Edge HA peer communication
When you configure two Edges as active-standby peers for HA, they communicate with each other at regular intervals. The communication is required to ensure that the peers have their blockstores synchronized and that they are operating correctly based on their status (active or standby).
The blockstore synchronization happens through two network interfaces that you configure for this purpose on the Edge. Ideally, these are dedicated interfaces, preferably connected through crossover cables. Although not the preferred method, you can send blockstore synchronization traffic through other interfaces that are already being used for another purpose. If interfaces must be shared, use an interface that is more lightly loaded: for example, management traffic.
The interfaces used for the actual blockstore synchronization traffic are also used by each peer to check the status of one another through the heartbeat messages.

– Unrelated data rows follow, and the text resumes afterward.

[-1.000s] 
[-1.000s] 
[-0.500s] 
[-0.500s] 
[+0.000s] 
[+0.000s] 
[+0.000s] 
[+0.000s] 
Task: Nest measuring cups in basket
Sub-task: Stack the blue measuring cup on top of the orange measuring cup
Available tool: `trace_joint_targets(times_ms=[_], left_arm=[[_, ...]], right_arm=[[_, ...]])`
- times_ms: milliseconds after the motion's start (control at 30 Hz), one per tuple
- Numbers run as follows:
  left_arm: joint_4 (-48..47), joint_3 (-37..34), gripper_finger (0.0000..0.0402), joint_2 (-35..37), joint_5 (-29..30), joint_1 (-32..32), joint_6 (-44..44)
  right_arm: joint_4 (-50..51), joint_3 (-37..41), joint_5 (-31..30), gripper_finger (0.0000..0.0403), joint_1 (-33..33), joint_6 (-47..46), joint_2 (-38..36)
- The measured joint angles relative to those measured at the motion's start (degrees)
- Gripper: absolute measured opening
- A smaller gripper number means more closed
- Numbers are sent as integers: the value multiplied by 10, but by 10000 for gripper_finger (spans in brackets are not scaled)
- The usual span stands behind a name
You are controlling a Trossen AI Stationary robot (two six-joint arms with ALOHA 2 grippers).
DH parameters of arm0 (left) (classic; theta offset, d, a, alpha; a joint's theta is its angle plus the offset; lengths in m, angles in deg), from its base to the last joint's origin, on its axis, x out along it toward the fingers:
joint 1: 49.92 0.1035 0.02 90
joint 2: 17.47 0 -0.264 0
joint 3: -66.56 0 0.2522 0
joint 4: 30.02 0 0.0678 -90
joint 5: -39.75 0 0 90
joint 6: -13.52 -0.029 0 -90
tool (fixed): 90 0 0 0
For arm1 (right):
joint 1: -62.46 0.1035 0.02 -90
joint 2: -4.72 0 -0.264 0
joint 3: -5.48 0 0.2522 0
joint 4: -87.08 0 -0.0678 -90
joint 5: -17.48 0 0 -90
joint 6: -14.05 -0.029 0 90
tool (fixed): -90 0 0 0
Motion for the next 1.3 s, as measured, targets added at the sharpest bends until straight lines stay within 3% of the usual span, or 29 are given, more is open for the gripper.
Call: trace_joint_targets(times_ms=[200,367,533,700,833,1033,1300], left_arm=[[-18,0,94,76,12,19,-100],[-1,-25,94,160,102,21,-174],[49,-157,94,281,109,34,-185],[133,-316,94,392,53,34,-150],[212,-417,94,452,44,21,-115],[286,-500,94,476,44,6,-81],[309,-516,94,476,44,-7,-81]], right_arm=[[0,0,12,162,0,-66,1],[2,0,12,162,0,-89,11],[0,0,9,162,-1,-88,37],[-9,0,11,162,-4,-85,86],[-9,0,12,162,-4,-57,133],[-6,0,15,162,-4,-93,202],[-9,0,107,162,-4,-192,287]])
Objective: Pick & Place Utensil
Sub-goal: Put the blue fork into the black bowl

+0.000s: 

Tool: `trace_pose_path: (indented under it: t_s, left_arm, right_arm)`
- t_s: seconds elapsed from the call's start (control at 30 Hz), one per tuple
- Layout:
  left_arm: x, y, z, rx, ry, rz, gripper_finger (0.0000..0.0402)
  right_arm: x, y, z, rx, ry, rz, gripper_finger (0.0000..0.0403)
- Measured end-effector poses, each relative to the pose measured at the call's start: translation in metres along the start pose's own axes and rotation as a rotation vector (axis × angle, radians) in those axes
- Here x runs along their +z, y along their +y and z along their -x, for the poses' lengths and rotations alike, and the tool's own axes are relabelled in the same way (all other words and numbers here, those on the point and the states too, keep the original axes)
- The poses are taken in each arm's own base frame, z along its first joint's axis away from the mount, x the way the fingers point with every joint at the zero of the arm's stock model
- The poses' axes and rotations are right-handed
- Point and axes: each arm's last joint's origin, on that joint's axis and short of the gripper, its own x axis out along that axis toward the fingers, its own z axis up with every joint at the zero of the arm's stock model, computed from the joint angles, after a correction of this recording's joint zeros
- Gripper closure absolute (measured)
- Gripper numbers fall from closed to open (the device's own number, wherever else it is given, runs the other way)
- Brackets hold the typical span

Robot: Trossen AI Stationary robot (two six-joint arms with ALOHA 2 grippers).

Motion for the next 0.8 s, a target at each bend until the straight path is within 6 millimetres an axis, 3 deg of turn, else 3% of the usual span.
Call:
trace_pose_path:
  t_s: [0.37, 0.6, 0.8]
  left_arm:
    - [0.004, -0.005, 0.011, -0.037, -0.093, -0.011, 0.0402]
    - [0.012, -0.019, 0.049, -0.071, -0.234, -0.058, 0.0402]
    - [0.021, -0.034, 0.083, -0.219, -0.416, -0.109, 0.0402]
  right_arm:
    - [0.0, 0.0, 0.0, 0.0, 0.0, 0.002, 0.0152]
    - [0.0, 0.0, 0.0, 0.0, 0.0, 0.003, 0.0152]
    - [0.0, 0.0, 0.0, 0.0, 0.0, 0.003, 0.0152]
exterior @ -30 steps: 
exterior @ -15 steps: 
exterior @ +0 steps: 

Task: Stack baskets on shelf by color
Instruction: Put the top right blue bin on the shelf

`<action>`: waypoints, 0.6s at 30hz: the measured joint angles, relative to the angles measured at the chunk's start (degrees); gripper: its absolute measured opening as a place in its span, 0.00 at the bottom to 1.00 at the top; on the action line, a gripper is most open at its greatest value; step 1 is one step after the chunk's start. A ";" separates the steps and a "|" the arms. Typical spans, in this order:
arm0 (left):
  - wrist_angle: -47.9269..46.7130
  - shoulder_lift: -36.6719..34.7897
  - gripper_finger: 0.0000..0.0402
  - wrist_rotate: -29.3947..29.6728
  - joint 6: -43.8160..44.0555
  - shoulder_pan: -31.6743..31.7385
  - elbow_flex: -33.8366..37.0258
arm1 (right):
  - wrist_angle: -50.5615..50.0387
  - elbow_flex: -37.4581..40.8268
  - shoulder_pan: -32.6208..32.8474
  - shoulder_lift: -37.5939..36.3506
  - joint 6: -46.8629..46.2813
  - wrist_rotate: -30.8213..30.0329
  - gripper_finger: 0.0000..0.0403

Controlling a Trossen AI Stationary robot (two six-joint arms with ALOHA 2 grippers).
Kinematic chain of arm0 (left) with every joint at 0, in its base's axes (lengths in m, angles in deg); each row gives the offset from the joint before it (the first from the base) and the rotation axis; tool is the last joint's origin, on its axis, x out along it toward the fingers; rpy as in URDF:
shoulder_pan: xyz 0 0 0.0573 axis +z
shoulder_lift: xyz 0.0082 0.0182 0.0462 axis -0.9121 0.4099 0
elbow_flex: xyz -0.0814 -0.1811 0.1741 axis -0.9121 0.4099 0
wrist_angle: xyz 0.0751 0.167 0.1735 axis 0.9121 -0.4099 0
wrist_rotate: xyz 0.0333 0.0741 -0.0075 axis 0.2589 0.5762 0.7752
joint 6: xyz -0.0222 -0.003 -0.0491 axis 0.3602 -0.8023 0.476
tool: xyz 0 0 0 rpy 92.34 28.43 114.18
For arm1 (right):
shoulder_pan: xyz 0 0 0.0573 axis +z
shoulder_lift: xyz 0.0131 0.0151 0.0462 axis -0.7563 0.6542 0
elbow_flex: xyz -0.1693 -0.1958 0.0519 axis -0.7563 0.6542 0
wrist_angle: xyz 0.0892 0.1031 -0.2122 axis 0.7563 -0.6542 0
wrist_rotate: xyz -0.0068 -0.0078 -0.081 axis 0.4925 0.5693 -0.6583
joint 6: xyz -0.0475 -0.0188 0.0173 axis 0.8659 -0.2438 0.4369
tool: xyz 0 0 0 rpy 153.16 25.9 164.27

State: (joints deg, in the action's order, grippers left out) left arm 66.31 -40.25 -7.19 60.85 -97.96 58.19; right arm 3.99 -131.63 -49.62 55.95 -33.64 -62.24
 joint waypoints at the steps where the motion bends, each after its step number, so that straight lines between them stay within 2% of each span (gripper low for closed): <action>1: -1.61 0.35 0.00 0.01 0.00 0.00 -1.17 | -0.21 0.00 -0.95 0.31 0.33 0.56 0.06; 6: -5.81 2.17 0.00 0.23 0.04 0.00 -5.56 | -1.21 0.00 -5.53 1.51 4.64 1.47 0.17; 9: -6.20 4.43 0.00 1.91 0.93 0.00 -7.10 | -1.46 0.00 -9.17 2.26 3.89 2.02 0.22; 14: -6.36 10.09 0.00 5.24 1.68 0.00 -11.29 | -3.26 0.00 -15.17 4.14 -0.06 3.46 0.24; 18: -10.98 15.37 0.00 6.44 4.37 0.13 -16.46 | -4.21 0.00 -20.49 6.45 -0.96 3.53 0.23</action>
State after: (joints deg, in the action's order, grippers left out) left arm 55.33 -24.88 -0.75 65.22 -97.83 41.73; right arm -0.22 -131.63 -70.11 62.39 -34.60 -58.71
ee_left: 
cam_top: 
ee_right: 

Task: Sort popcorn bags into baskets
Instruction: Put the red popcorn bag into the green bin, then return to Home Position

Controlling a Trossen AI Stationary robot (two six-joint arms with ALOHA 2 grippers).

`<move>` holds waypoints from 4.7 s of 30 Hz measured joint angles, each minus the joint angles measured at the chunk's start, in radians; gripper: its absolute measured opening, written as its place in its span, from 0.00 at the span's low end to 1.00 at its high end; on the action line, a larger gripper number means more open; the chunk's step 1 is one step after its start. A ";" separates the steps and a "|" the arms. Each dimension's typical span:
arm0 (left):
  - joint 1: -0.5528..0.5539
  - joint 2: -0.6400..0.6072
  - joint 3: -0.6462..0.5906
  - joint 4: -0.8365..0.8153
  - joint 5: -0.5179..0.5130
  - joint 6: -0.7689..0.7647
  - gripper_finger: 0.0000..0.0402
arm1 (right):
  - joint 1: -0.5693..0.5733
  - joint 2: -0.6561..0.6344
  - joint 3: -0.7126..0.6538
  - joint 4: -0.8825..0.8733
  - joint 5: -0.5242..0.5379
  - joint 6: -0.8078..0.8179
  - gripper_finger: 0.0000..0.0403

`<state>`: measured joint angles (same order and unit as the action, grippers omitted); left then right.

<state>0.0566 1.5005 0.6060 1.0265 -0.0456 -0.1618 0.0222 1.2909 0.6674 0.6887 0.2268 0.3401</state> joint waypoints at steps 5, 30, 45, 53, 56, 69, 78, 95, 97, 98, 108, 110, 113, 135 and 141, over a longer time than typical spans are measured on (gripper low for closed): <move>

The heartbeat messages provide each peer with the status of the other peer and can include peer configuration details.
A heartbeat message is sent by default every 3 seconds through TCP port 7972. If the peer fails to receive three successive heartbeat messages, then a failover event can be triggered. Because heartbeat messages are sent in both directions between Edge peers, there is a worst-case scenario in which failover can take up to 18 (3 x 3 x 2) seconds.
Failovers can also occur due to administrative intervention: for example, rebooting or powering off a Edge.
The blockstore synchronization traffic is sent between the peers using TCP port 7973. By default, the traffic uses the first of the two interfaces you configure. If the interface is not responding for some reason, the second interface is automatically used.
If neither interface is operational, then the Edge peers enter into some predetermined failover state based on the failure conditions.
The failover state on a Edge peer can be one of the following:
• Discover—Attempting to establish contact with the other peer.
• Active Sync—Actively serving client requests; the standby peer is in sync with the current state of the system.
• Standby Sync—Passively accepting updates from the active peer; in sync with the current state of the system.
• Active Degraded—Actively serving client requests; cannot contact the standby peer.
• Active Rebuild—Actively serving client requests; sending the standby peer updates that were missed during an outage.
• Standby Rebuild—Passively accepting updates from the active peer; not yet in sync with the state of the system.
For detailed information about how to configure two Edges as active-standby failover peers, the various failover states that each peer can assume while in an HA deployment, and the procedure required to remove an active-standby pair from that state, see the Edge user guide.